Nel leggere che le portate sono dorate, non si dovrà intendere un qualche genere di frittura ma proprio la copertura delle stesse con una lamina d’oro, a scopo, di nuovo, di esibizione di ricchezza, non esente però dalla speranza che il prezioso metallo conferisse ai cibi le virtù solari – purezza, forza, e così via – tramite il colore di cui era dotato; stesso dicasi per le stoviglie, e le sia pur rare posate, che ancora le forchette erano malviste perché (notate il controsenso) si riteneva che il metallo avrebbe alterato il sapore dei cibi. Difatti, quando arrivarono furono spesso in argento, praticamente dal punto di vista chimico una garanzia di quello che temevano.

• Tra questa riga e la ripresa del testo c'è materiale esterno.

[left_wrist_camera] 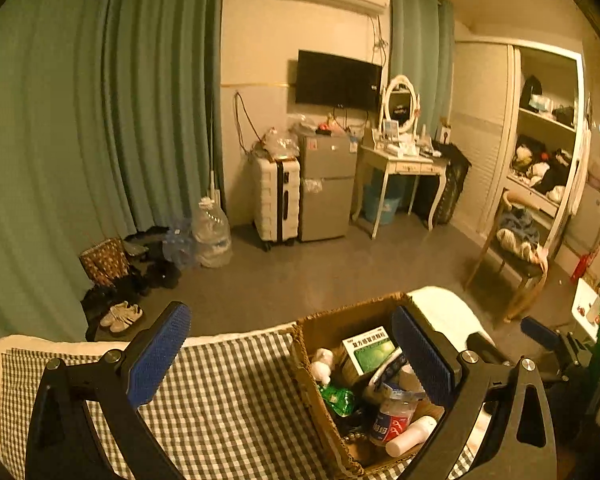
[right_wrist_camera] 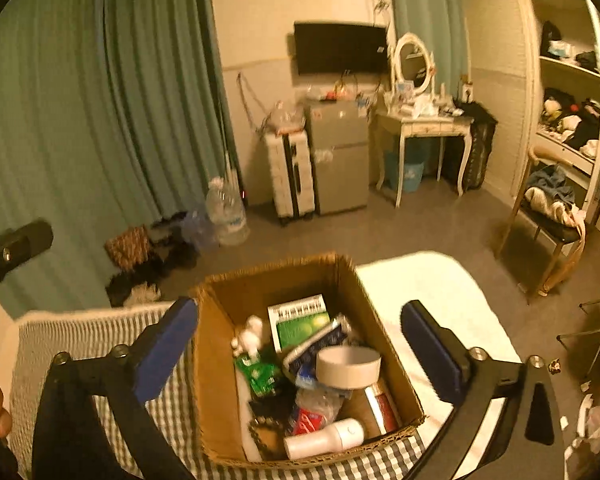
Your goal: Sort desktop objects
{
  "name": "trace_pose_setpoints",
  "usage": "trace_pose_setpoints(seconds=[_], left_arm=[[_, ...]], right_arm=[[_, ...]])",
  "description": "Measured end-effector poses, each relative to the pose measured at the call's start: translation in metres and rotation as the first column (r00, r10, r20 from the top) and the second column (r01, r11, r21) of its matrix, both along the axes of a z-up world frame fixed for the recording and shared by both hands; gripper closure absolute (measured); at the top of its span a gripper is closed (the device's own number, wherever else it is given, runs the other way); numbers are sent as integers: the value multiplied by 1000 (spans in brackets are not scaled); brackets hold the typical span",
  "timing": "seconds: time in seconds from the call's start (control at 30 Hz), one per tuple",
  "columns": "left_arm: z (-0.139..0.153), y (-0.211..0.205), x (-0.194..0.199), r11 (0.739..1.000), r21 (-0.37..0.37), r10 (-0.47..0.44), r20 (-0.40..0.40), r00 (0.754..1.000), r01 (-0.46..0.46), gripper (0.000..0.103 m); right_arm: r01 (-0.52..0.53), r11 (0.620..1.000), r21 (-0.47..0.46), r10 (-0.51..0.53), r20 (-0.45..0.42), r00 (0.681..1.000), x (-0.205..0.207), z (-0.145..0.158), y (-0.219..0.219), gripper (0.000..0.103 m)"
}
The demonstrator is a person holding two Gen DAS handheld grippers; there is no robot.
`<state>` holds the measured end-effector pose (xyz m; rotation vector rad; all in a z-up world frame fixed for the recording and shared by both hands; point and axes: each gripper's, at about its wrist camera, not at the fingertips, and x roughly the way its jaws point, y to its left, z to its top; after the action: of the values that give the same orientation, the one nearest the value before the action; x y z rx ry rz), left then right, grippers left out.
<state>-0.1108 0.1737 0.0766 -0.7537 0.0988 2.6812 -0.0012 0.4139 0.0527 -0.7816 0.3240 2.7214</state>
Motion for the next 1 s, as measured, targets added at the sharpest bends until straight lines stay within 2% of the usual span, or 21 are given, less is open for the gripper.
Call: trace_pose_setpoints(seconds=[0.1,0.27,0.43,0.63,0.77,0.9,1.0], left_arm=[[9,-11,4,1000,10,13,-13,1000,-13,0],[15,-29,7,999,21,39,-22,999,-39,0],[14,-42,13,998,8,65,-29,997,-65,0],[9,-72,15,994,3,109,-37,993,-109,0],[-4,-102,12,989,5,146,-2,989,-146,0],[-22,-135,13,973,-36,227,-11,974,-227,0],[-28,-169,12,955,-32,296,-18,955,-296,0]], right_arm=[[3,1000,8,-3,-39,999,9,15,-3,0],[2,1000,28,0,-52,999,15,26,-9,0],[-14,999,46,16,-45,999,11,25,-21,0],[-78,996,46,80,-40,996,0,19,-51,0],[-135,989,60,137,-38,990,-6,13,-79,0],[-175,982,72,178,-45,983,-14,9,-106,0],[-205,977,61,208,-51,977,-23,7,-127,0]])
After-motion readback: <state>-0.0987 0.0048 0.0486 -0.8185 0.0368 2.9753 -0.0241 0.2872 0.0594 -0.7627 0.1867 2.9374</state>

Adesso, non dobbiamo pensare che i commensali si mangiassero proprio tutto tutto, eh. Gli avanzi della tavola, assieme a molte stoviglie e dorature e fregi, sicuramente finirono nelle tasche dei servitori e del popolino convenuto, che da questi eventi traeva una notevole fonte di profitto; e quando parliamo di avanzi, ce n’era per sfamare intere famiglie per settimane. Anche così, e anche considerando che il potere calorico dei cibi era molto inferiore a quello attuale, difficilmente possiamo pensare che qualcuno riuscisse ad alzarsi da tavola ancora con la fame.
Ma siccome in molti atti è già compresa la punizione degli stessi, Lionello, che già di suo era un notevole buongustaio, avendo fatta in tale modo esperienza della cucina italiana non seppe trattenersi e invece di tornare subito a casa allungò il percorso in un tour gastronomico che, per i suoi eccessi, lo stroncò a soli 3 mesi dalla data di quel felice matrimonio. Costringendo Galeazzo a dover cercare di maritare la povera Violante altrove, con scarsa fortuna, tanto che la poveretta finì dopo altre due vedovanze col morire ancora giovane e sola in convento nel 1386 e il sogno europeista dei Visconti andò a rotoli.